* **WORK ORDER**: For each line below that contains the word "black", make a copy.

○ ○ ○

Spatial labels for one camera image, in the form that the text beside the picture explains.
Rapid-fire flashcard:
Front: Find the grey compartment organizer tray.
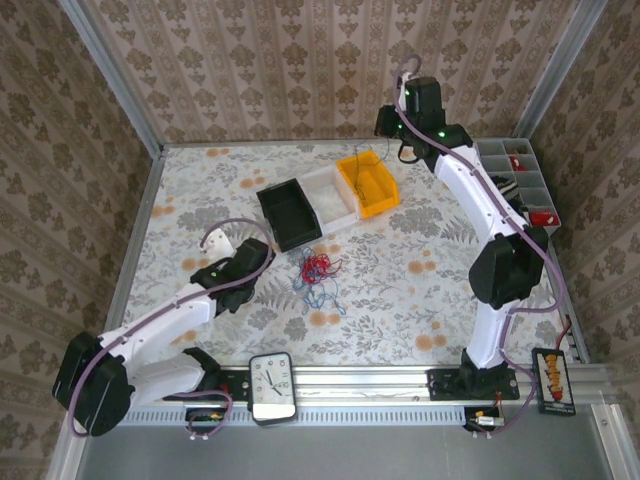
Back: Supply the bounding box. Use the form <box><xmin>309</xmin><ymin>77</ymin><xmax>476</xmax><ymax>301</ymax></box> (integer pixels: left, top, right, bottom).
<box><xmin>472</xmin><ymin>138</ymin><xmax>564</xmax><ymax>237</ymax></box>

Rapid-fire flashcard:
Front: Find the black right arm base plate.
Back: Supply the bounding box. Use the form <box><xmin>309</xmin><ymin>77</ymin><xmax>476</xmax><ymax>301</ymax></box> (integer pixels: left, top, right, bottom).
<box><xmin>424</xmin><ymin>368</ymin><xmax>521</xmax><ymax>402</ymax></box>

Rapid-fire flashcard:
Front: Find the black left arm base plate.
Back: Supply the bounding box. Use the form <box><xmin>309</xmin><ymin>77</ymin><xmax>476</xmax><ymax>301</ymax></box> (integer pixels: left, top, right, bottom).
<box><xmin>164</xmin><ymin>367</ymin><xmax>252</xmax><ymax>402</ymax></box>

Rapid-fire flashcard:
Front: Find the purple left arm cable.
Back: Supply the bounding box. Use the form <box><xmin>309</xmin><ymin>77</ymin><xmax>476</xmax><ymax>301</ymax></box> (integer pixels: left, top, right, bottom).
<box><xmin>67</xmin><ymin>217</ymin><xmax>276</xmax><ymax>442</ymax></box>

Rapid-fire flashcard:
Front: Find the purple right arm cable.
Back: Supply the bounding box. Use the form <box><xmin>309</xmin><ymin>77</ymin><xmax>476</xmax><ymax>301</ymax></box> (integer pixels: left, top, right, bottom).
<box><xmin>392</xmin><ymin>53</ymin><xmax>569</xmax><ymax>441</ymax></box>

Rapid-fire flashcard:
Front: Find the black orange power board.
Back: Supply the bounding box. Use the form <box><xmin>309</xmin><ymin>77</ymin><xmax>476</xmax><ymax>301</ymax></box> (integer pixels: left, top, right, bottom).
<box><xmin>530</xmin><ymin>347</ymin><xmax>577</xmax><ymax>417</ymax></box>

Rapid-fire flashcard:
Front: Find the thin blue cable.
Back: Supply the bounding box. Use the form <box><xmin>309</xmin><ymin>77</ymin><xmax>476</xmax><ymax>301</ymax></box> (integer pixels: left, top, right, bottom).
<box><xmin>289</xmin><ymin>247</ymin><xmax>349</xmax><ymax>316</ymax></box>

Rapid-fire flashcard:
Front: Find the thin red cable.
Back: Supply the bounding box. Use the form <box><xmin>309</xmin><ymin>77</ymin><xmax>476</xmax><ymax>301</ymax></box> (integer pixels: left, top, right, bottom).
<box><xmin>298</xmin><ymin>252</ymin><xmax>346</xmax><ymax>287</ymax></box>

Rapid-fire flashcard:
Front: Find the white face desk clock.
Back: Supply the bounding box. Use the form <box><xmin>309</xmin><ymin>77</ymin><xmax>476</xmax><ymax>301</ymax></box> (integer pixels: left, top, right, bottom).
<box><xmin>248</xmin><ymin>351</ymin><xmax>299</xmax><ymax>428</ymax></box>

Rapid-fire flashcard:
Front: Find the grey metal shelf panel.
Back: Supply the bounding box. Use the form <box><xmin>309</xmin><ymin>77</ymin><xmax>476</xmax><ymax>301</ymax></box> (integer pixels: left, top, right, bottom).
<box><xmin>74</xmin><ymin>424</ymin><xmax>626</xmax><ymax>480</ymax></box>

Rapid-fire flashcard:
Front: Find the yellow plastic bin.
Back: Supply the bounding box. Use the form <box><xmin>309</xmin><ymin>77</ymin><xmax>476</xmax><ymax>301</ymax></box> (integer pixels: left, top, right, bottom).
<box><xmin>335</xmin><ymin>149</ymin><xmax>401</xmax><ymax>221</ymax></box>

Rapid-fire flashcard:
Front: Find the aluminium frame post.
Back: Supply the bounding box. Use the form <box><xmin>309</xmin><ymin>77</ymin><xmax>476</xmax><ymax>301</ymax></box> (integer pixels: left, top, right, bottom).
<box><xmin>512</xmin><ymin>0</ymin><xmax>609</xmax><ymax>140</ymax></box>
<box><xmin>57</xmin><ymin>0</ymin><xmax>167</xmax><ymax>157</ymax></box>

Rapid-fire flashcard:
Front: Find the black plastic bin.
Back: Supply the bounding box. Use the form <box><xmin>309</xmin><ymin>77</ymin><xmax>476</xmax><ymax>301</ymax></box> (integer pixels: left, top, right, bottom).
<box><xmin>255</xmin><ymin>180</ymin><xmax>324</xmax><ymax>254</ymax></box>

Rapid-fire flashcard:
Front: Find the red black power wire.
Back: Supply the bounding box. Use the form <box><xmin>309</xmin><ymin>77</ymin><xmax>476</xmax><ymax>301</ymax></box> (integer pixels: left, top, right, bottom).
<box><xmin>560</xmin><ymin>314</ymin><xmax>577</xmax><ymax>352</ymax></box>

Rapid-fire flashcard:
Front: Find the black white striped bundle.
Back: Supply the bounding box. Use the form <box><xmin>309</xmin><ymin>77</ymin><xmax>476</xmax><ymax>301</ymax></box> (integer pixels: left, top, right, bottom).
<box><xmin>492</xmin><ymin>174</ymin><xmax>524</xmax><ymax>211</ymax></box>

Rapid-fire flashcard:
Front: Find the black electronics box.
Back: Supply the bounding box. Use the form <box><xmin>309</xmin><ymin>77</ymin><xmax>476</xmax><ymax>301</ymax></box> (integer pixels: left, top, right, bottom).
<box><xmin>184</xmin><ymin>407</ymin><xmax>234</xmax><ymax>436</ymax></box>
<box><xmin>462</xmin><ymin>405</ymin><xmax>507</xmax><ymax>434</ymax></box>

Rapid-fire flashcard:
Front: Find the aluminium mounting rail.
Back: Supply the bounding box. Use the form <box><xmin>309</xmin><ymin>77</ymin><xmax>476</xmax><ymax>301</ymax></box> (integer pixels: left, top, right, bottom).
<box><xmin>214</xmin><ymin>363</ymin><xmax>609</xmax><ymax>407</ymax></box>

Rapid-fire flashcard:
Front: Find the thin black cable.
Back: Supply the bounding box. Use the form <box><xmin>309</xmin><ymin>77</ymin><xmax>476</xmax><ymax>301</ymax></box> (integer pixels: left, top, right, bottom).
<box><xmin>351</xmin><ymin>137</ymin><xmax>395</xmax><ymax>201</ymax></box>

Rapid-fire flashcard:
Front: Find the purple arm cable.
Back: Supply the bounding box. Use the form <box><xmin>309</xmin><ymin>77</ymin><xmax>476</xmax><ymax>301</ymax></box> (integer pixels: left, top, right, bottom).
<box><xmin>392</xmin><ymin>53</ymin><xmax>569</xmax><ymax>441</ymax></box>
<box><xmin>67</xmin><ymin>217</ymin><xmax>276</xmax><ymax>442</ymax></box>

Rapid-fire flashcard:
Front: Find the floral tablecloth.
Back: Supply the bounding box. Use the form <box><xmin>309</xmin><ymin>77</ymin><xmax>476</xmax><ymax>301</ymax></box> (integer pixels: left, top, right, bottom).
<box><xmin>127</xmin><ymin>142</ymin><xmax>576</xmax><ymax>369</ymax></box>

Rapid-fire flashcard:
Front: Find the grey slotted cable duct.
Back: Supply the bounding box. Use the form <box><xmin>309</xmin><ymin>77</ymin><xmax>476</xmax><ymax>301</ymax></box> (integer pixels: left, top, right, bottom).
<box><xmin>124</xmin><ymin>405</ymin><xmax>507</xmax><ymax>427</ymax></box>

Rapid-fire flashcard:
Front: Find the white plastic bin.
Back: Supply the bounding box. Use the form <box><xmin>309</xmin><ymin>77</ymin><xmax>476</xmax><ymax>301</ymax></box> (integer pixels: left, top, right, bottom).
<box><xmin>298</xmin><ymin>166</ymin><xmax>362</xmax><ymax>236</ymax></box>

○ ○ ○

* **SOLVED EXERCISE**:
Front: Find the black right arm base plate.
Front: Find the black left arm base plate.
Front: Find the black orange power board.
Front: Find the black plastic bin.
Front: Find the red black power wire.
Front: Find the black white striped bundle.
Front: Find the black electronics box.
Front: Find the thin black cable.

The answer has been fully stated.